Lands and mines cannot produce wealth without labor. Anglo-American mine owners, plantation managers and ranchers recruited Mexican and Mexican-American workers as a cheap source of labor. The western economy depended on the constant northward flow of migrants looking for work. El Labrador was one of hundreds of Spanish-language newspapers that thrived in the southwest. In this editorial, published the same year as the Oxnard sugar beet strike, the newspaper described why current immigration practices were  bad for both Mexico and the U.S., as well as the Mexican worker.

The great number of Mexican workers who pass daily from Mexico to the United States ought finally to make both governments open their eyes. There is not a day in which passenger trains do not leave from the border, full of Mexican men who are going in gangs to work on railroad lines in the United States. The Mexican government loses the labor which could make its fertile lands very productive, its mines more developed, its herds larger, and the country more prosperous and united.

This [Mexican government] should be able to develop love of the native land... It should make life easier in the country, establishing colonies where the worker is able to become a landowner--well-organized colonies that are able to make life more independent and the spread of education completely unrestricted.  

For its part, the American government ought to put an end to this disagreeable immigration. The American journeyman is more at the level of modern methods of work. Once invaded by the competition of the Mexican worker who, for lack of familiarity with American money and ignorance of the machinery of the country, works for what he is given, he [the American] will be demoralized, and with reason.  He is made more insecure and his living more disagreeable.  

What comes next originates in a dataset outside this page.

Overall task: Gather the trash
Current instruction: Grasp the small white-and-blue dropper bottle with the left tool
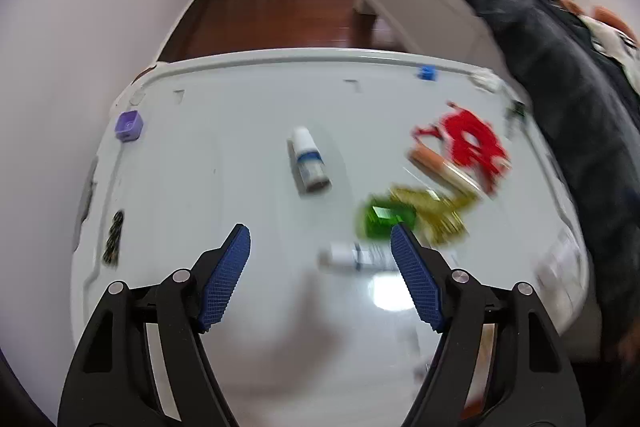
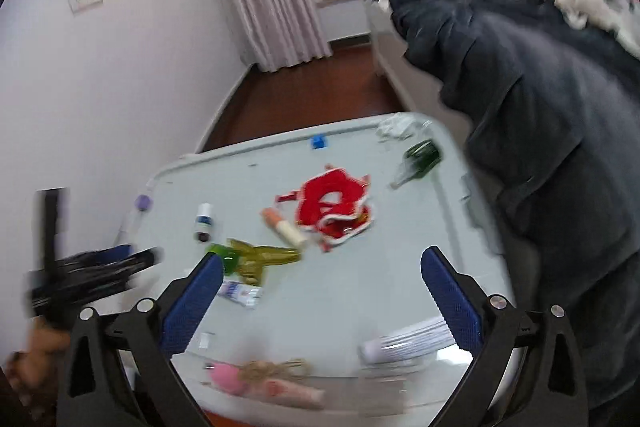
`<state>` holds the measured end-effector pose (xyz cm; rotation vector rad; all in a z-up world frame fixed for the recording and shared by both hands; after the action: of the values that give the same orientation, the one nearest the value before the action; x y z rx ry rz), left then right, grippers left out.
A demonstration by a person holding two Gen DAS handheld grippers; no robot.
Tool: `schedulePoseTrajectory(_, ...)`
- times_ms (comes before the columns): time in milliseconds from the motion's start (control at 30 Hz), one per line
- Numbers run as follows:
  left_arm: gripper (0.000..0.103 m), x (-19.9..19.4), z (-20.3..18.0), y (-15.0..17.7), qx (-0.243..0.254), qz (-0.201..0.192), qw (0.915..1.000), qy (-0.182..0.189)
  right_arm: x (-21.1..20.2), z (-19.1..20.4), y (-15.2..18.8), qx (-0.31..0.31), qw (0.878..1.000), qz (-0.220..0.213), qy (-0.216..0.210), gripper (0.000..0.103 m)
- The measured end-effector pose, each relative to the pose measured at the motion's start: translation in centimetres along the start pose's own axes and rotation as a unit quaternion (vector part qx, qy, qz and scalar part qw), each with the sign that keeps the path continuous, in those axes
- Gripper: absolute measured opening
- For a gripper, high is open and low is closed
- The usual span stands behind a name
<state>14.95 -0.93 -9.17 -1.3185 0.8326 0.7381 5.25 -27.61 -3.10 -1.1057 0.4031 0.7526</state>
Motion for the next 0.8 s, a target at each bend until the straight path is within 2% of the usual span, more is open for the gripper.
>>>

Source | El Labrador, (NM: Las Cruces, 1904); quoted in American Social History Project/Center for Media and Learning, Labor and Ethnicity in the American West: The Oxnard Sugar Beet Strike, 1903 (Teacher's Handbook).
Creator | El Labrador
Item Type | Newspaper/Magazine
Cite This document | El Labrador, “A Spanish-Language Newspaper Calls for an End of "Disagreeable Migration" to the U.S. ,” SHEC: Resources for Teachers, accessed March 28, 2024, https://shec.ashp.cuny.edu/items/show/1552.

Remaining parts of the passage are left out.